Cross-border payments are the primary application direction pointed out by the Libra white paper . Currently, financial institutions that are co-sponsors are mainly payment institutions such as MasterCard, VISA, and Paypal. Paypal and VISA processing capacity are 193 pens and 24,000 pens per second. Based on the free-performing (bitless currency) bitcoin and Ethereum network processing capacity are 7 pens and 15 transactions per second, respectively, and permission-based encryption. The Ripple and EOS network processing capabilities amounted to 1,500 transactions per second and nearly 3,000 transactions. The white paper emphasizes that the Libra blockchain will transition from the initial license chain to the free chain within 5 years after the public release, which means further decentralization and open diversity, but the free chain has limited processing capacity, and follow-up Facebook may further elaborate . (For details, please refer to CIC Research, “Bit-chain industry is active in venture capital, bubble and value coexist”, November 2018)

The smart contract feature of the Libra blockchain is suitable for over-the-counter derivatives and exchange trading . If the previous cryptocurrency was mainly due to the financing function of the first token issue (ICO), the smart contract feature of the Libra blockchain means that Libra-denominated futures, options, swaps and other contracts are possible. Smart contracts cannot be tampered with, auto-executed, and contract terms can be flexibly customized to reduce the credit risk of over-the-counter transactions, or to facilitate joint offers or even trades between different trading venues. From this perspective, it should not be surprising if the Libra currency-denominated contract is popular. At present, you have not seen similar contracts denominated in cryptocurrency (note that the Bitcoin futures/options contracts on the Chicago Mercantile Exchange and the Chicago Board Options Exchange are based on bitcoin, not bitcoin), mainly encryption.
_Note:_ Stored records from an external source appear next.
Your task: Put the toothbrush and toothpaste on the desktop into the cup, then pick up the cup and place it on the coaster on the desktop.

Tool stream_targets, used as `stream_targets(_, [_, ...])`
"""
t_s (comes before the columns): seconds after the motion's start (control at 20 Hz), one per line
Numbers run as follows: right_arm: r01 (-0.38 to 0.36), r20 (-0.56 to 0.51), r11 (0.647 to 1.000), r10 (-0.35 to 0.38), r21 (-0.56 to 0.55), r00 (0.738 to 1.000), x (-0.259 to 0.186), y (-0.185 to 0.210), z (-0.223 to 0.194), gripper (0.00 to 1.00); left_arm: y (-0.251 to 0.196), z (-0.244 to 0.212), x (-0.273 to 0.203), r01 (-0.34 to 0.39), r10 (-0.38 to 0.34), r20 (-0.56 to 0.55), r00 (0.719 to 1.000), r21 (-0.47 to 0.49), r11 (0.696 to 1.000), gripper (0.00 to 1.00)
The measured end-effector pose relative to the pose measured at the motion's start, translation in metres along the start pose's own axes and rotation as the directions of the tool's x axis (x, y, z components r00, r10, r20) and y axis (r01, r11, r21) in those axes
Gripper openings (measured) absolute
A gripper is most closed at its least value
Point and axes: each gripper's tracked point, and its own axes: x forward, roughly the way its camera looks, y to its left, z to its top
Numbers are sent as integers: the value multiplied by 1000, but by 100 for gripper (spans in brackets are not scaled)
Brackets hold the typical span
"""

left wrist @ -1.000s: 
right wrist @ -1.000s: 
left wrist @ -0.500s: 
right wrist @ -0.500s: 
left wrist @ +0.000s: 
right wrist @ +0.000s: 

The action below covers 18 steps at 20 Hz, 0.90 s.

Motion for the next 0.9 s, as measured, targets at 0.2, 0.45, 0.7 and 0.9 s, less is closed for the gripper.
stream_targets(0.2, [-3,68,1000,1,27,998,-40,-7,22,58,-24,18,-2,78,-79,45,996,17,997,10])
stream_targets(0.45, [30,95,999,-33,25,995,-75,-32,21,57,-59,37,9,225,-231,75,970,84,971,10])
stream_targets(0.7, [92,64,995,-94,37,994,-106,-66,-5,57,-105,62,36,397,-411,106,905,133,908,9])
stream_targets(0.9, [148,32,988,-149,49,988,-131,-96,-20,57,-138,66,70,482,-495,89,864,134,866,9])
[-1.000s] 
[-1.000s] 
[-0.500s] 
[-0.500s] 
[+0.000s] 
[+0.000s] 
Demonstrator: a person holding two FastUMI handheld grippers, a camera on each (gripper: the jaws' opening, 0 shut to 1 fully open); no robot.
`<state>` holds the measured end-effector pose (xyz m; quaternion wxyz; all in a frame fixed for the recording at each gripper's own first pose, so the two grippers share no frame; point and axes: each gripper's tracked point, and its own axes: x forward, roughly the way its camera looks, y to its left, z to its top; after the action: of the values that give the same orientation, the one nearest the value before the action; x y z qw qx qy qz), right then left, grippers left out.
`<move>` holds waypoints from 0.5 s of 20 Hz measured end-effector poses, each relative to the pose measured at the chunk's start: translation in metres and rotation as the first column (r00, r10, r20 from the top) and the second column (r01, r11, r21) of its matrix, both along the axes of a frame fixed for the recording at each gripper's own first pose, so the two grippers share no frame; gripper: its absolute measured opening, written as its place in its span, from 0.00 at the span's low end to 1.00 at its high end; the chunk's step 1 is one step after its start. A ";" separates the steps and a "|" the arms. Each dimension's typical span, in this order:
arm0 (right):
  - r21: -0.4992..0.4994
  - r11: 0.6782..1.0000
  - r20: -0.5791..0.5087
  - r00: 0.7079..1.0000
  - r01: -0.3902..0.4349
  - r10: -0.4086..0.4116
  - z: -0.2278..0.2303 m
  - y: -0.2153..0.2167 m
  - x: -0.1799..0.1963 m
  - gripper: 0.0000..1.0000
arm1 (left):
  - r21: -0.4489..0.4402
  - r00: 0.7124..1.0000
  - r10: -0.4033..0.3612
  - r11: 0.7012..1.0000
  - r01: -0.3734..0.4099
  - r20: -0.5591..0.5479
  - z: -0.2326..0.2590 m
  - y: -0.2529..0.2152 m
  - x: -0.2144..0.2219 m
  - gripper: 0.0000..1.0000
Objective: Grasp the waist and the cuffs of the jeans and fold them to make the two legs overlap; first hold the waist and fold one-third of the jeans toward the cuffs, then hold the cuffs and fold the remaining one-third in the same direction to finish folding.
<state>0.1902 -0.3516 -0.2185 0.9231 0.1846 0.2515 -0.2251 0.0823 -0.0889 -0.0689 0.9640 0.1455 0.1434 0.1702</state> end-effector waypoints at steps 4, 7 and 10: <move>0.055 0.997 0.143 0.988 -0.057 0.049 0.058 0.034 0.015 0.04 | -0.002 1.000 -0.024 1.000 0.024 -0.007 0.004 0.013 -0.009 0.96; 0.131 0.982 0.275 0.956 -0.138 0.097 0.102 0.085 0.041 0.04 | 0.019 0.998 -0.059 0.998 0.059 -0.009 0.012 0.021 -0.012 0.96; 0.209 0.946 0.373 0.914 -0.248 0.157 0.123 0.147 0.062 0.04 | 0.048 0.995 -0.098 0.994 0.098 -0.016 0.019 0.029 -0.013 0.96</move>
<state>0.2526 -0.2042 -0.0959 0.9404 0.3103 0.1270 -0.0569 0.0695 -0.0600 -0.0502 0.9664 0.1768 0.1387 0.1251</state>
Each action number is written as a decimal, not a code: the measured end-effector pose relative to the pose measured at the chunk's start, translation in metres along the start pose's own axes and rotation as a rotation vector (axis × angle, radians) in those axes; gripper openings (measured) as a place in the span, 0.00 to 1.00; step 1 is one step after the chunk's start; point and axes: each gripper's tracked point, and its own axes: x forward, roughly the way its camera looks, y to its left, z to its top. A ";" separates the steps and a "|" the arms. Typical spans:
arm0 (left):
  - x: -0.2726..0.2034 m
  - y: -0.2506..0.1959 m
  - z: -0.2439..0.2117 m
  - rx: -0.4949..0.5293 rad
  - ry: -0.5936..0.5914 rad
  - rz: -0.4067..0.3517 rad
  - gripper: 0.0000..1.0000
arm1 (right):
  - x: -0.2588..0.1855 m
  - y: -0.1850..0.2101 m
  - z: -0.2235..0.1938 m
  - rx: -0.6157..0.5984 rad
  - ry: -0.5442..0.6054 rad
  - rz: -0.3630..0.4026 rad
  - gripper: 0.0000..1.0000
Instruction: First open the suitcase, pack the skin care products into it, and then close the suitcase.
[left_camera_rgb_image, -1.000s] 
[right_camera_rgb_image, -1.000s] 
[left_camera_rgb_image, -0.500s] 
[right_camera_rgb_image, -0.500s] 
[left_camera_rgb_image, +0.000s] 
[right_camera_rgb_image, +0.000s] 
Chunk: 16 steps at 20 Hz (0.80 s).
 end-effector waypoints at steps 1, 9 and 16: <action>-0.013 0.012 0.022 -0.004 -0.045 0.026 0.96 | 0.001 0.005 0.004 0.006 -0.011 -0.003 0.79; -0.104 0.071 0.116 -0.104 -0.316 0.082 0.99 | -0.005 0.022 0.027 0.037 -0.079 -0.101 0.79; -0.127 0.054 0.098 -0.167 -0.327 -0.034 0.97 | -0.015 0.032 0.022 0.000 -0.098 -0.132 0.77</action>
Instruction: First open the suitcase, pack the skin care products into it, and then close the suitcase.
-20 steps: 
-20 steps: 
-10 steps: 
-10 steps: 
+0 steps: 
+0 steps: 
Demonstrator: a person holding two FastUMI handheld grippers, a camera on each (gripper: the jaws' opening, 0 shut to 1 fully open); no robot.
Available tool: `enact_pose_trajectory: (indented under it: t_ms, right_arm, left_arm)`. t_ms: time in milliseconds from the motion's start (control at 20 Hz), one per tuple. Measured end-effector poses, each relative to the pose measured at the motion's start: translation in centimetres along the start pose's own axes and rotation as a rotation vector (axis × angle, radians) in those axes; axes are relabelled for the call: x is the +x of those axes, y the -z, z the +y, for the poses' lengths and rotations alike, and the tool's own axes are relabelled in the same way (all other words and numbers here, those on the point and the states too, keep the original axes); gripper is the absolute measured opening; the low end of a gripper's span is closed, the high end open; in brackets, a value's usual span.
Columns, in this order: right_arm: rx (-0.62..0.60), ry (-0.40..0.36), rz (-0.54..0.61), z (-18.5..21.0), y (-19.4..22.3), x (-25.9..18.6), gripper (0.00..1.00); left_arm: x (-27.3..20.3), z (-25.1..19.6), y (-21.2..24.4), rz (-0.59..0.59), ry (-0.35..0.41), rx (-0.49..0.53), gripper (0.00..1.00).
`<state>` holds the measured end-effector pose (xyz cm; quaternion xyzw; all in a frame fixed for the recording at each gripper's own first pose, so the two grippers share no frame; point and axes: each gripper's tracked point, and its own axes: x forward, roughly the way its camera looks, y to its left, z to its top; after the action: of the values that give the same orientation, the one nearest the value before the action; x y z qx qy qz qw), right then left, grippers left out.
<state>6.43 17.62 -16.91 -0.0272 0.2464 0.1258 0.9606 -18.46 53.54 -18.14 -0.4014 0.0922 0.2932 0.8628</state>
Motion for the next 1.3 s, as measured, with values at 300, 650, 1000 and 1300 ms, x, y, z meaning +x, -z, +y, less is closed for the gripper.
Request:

Issues such as currency volatility and credit endorsements, and these issues are what Libra coins are expected to solve. The global market value of the over-the-counter (OTC) derivatives market is about $10 trillion, and the nominal principal is nearly $600 trillion, with interest rate derivatives accounting for the largest share (see Figure 5). These huge markets also hint at Libra's richness. The imagination of the space.


Further, the Libra currency-denominated financial asset system is at least theoretically possible . Under the premise of full acceptance of Libra currency, bonds such as bonds, equity, and physical assets denominated in Libra currency are possible, but subject to the supervision of governments, this process, even if it occurs, is bound to be long and tortuous. In some smaller or troubled economies, choosing Libra coins may be easier to win.

The ecosystem implied by smart contracts will be the same as the cross-border payment that the white paper points out to attract Facebook's vision. If financial institutions feel that the word Libra is as intimate as Libor, then Zuckerberg may have a starry sky like Libra.

Third, the challenges and opportunities presented by the Libra white paper

From the perspective of currency globalization or the business ecosystem, the Libra white paper represents trends and changes.

Due to the US SWIFT (Global Interbank Financial and Telecommunication Association) system, Germany, France, and the United Kingdom created INSTEX (Instrument for Supporting Trade Exchanges) to settle with Iranian trade. However, European attempts seem to have limited impact. If Facebook's Libra cryptocurrency is successful, it will be combined with the Fed's fiat currency power to form a broader and stronger "US-Libra" global currency circulation, settlement and payment system, and expand into the entire financial system. Although Facebook has established Libra's management entity Libra Association in Geneva, the information and code control of digital cryptocurrencies lies in the Internet rather than geographical location.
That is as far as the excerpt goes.